Wherever the word "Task" appears in a line of the data, that line should be copied.

Top of Records provided

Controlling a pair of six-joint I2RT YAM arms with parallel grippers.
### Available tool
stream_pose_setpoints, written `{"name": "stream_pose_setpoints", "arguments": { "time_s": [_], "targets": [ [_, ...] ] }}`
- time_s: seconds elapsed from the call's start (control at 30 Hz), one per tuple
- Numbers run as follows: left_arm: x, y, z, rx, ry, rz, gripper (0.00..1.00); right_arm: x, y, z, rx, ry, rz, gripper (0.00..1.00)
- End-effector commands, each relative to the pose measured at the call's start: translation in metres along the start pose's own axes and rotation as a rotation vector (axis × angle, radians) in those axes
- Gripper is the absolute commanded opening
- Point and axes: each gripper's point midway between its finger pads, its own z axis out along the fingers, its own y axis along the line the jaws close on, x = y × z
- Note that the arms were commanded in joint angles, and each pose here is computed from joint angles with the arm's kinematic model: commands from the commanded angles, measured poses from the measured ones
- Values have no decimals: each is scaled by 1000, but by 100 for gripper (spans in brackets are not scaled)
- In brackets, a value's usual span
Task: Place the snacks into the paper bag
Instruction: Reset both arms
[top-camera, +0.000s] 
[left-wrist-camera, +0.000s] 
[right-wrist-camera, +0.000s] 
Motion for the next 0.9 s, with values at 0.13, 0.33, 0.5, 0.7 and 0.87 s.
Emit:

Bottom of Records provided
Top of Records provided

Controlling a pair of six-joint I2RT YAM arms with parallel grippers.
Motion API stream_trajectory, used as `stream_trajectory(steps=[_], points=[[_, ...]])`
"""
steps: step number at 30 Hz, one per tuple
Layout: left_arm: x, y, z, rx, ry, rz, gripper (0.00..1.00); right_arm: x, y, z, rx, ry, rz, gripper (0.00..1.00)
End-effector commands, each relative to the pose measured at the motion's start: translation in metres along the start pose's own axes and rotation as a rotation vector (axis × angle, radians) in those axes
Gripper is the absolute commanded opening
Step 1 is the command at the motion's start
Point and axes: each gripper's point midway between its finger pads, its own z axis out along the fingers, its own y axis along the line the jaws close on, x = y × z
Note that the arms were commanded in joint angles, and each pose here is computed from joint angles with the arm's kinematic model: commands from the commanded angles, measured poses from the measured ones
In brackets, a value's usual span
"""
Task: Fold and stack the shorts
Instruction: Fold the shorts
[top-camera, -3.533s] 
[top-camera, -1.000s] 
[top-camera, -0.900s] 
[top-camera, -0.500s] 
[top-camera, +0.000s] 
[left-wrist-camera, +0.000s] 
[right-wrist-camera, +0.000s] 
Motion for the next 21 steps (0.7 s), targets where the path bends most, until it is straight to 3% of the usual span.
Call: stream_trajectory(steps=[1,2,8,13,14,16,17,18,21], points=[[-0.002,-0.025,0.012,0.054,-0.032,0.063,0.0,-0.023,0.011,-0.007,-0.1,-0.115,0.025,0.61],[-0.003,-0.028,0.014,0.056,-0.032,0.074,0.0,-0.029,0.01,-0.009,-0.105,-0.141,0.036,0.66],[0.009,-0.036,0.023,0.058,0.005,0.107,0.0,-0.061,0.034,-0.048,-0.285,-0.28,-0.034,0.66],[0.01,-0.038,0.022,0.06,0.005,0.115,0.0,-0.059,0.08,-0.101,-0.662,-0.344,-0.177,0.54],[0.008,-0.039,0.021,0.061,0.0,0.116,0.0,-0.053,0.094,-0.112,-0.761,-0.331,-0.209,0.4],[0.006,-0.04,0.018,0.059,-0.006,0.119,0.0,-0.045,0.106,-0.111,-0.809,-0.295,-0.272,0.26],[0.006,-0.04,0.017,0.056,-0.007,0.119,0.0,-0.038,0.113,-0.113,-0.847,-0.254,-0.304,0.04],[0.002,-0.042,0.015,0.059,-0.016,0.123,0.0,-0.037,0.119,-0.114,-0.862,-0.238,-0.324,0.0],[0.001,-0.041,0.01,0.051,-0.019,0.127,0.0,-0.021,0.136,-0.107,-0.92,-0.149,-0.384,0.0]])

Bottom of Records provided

(Solution below):
Task: Place the snacks into the paper bag
Task: Fold and stack the shorts

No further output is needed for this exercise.